Valentin Retz, La longue vie
Au cœur du temps
Ce livre est né dans la psyché de Retz « d’un trouble très concret ». Il y a une raison valable : « Dans certaines de mes expériences — écrire, aimer, accompagner les morts —, j’ai eu le sentiment que le temps cessait d’obéir au régime d’urgence qui pressure nos existences. », précise l’auteur. Pour lui, le temps ne se vit pas (ou plus) comme une simple succession passé-présent-futur, mais comme un tout indivisible.
Tout est parti du côté de la physique relativiste où il a découvert que ce que les scientifiques appellent l’univers-bloc est un lieu où chaque moment coexiste avec l’ensemble des autres. Ce, en conformité avec des traditions anciennes.
Dès lors, dans son « voyage », un scientifique veut lutter contre la mort en rembobinant l’horloge biologique. Un autre attend le Royaume de Dieu et sera confronté à la nouvelle de la Résurrection du Christ, victoire de la vie sur la mort. En sandwich demeure entre ces deux l’écrivain – « personnage autofictionnel », dit Retz -, qui écrit le livre que le lecteur est en train de lire. Il y cherche un point d’immortalité et pour une raison simple : les écrivains résistent à la mort.
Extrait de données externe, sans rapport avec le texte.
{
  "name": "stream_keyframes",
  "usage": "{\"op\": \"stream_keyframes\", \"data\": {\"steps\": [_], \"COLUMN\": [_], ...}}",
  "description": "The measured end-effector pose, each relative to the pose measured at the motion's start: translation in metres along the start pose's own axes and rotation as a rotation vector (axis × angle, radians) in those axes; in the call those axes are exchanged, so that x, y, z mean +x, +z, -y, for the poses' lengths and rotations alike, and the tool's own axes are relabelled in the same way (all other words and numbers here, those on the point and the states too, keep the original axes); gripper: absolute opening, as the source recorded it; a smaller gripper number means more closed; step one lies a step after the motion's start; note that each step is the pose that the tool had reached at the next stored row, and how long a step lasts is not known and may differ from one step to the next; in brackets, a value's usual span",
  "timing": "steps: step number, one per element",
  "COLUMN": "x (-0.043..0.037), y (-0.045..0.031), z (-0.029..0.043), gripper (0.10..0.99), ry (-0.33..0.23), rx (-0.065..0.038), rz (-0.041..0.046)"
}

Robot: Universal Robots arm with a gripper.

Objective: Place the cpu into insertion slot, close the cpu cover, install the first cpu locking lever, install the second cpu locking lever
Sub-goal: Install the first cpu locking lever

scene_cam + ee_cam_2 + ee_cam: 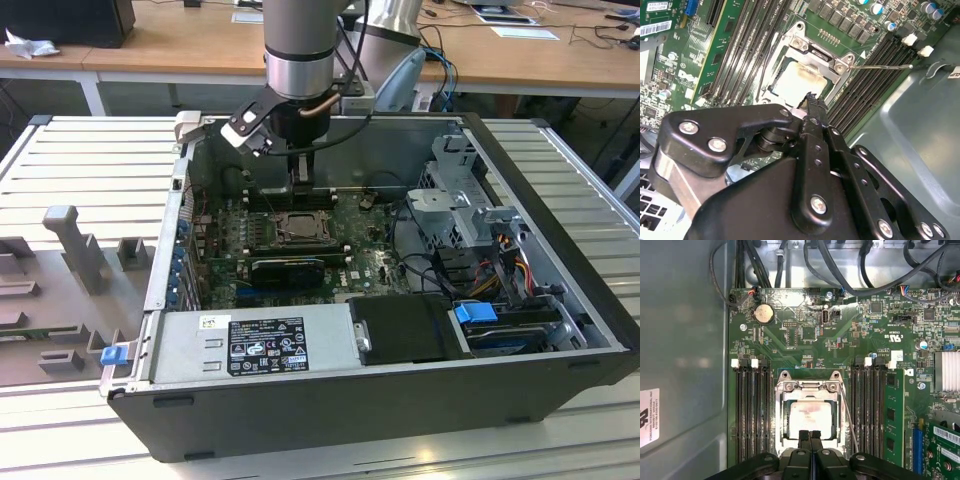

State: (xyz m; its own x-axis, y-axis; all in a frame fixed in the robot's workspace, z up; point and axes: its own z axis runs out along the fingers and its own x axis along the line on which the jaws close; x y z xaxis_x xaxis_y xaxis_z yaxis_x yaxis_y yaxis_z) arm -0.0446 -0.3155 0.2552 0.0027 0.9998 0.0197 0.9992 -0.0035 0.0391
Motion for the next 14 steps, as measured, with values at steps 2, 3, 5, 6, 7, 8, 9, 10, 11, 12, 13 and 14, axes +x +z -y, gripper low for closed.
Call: {"op": "stream_keyframes", "data": {"steps": [2, 3, 5, 6, 7, 8, 9, 10, 11, 12, 13, 14], "x": [0.0, 0.0, 0.0001, 0.0001, 0.0001, 0.0001, 0.0001, 0.0001, 0.0001, 0.0001, 0.0001, 0.0002], "y": [-0.0014, -0.0018, -0.0031, -0.0035, -0.0038, -0.0044, -0.0049, -0.0051, -0.0057, -0.0065, -0.0069, -0.0073], "z": [-0.0001, -0.0001, -0.0001, -0.0001, -0.0002, -0.0002, -0.0002, -0.0002, -0.0002, -0.0003, -0.0003, -0.0003], "gripper": [0.106, 0.106, 0.106, 0.106, 0.106, 0.106, 0.106, 0.106, 0.106, 0.106, 0.106, 0.106], "ry": [0.0, 0.0, 0.0, 0.0, 0.0, 0.0, 0.0, 0.0, 0.0, 0.0, 0.0, 0.0], "rx": [0.0, 0.0, 0.0, 0.0, 0.0, 0.0, 0.0, 0.0, 0.0, 0.0, 0.0, 0.0], "rz": [0.0, 0.0, -0.0001, 0.0, -0.0001, -0.0001, -0.0001, -0.0001, 0.0, 0.0, 0.0, 0.0]}}
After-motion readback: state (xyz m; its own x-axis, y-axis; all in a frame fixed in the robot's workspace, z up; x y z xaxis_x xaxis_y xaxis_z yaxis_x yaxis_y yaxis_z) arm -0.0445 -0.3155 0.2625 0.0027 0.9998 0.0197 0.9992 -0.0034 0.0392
Ces trois personnages s’intègrent dans une structure enchâssée : l’un est un personnage rêve du second là où les frontières entre fiction et réalité s’effacent. Enfin, l’acte d’écrire déplace l’écrivain hors de lui-même, coincé en d’autres espaces-temps. Même s’il se voit personnage d’une histoire plus vaste, si bien que les temporalités se recouvrent en une simultanéité vivante, où les vies s’entrecroisent.
Néanmoins, l’auteur ne cherche pas à inventer une théorie du temps. Son roman devient une expérience sensible. En conséquence et pour l’auteur, le romanesque plus ou moins romancé permet de faire partager et éprouver la simultanéité d’instants pensés comme séparés.
jean-paul gavard-perret
Valentin Retz, La longue vie, Gallimard, Collection Aventures, 2026, 208 p. – 20,00 €.